Dari judul pembaca juga bisa menduga kedalaman isi tulisan atau wawasan si penulis. Kompetensi penulis terlihat di judul tersebut. Kalau ada judul, Membeli Properti Tanpa Duit, tentu kita bisa membayangkan bahwa si penulis adalah orang yang memang sudah berpengalaman dalam bidang properti. Tulisannya juga pasti berisi trik atau pengalaman si penulis yang berhubungan dengan properti.

Itulah mengapa sebuah tulisan harus ada judulnya. Jadi seperti analogi di atas. Judul itu adalah kepala. Tubuh tanpa kepala masih bisa dibilang tubuh, tapi kita tidak tahu tubuh siapa itu.

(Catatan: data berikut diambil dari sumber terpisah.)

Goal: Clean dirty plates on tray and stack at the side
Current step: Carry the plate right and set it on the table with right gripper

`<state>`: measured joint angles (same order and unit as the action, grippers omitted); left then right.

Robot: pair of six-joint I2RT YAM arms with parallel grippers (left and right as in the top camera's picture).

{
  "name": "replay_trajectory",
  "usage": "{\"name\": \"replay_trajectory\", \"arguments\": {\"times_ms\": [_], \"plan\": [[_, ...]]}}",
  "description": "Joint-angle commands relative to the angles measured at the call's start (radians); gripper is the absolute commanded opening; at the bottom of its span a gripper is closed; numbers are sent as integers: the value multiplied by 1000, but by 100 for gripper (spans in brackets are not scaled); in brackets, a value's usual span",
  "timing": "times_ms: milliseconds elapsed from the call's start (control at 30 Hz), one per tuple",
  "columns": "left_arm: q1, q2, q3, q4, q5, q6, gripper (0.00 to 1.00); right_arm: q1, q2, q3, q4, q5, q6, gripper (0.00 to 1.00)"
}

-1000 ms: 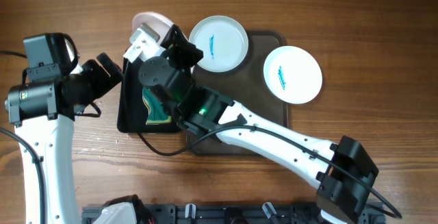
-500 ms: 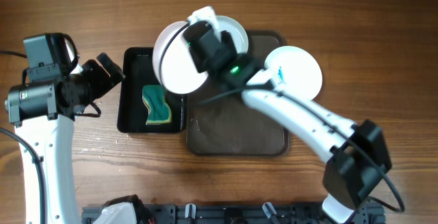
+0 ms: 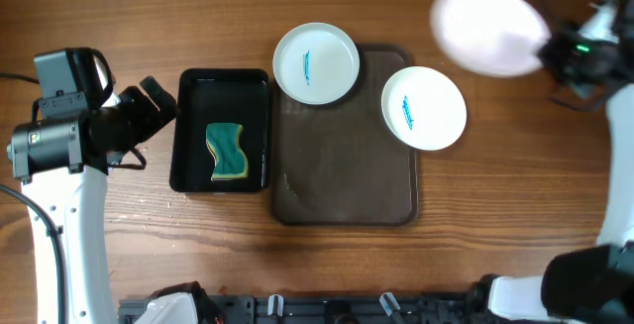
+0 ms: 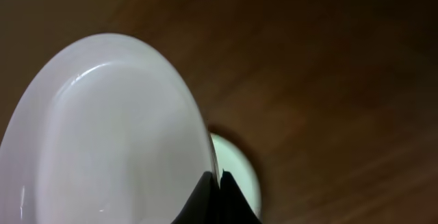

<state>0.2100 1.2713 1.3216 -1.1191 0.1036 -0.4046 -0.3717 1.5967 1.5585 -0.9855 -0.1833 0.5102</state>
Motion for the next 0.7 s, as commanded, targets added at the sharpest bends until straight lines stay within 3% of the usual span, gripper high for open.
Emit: {"name": "replay_trajectory", "arguments": {"times_ms": [0,133,367,500,667], "plan": [[5,-5,14,0,11,5,100,-125,85,-35,-41,143,15,4],[5,-5,14,0,11,5,100,-202,186,-95,-64,186,13,4],[5,-5,14,0,11,5,100,-199,286,-255,-27,216,13,4],[5,-5,14,0,11,5,100,-189,269,-233,-21,163,-85,41],[5,-5,14,0,11,5,100,-114,138,-190,4,10,-215,47]]}}
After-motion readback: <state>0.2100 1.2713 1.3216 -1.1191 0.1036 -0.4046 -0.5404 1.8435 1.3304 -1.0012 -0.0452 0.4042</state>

Judul perlu tapi tidak asal

qoute
Saya sudah menjelaskan bahwa judul diperlukan oleh sebuah tulisan. Namun, juga tidak bisa sembarang menuliskan kata-kata di atas tulisan. Ada sebuah artikel yang menarik di natureindex.com yang berbicara bagaimana membuat judul. Itu agar kita tidak asal-asalan membuat judul.

1.     Judul jangan menggunakan kata-kata yang teknis
Judul sebaiknya menggunakan kata-kata yang mudah dimengerti. Penggunaan istilah teknis akan menyulitkan orang memahami maksud tulisannya itu. “Judul yang bagus tidak menggunakan jargon yang tidak perlu,” kata Elisa De Ranieri, pemimpin redaksi di jurnal Nature Communications.

2.     Judul yang bagus mudah dicari
Sebagian besar pembaca saat ini mengakses jurnal elektronik, yang diindeks dalam database ilmiah seperti Scopus dan Google Scholar. Agaknya ini untuk tulisan ilmiah. Namun, saya kira, semua tulisan saat ini hanya ramah google. Dengan demikian akan mudah ditemukan oleh si “mbah google”.

3.     Judul yang baik didukung oleh data
Penulis harus berhati-hati untuk tidak membuat klaim apa pun dalam judul yang tidak dapat didukung oleh bukti. Misalnya, bila judul kita Pemalsu Dokumen UU Ciptaker, tentu dalam tulisan harus ada data pendukung bahwa UU ciptaker memang telah dipalsukan, juga ada data mengapa orang itu bisa sampai dituduh pemalsu. Jika dalam tulisan itu tidak ada datanya, tulisan ini tidak layak untuk disiarkan. Atau, ganti judulnya.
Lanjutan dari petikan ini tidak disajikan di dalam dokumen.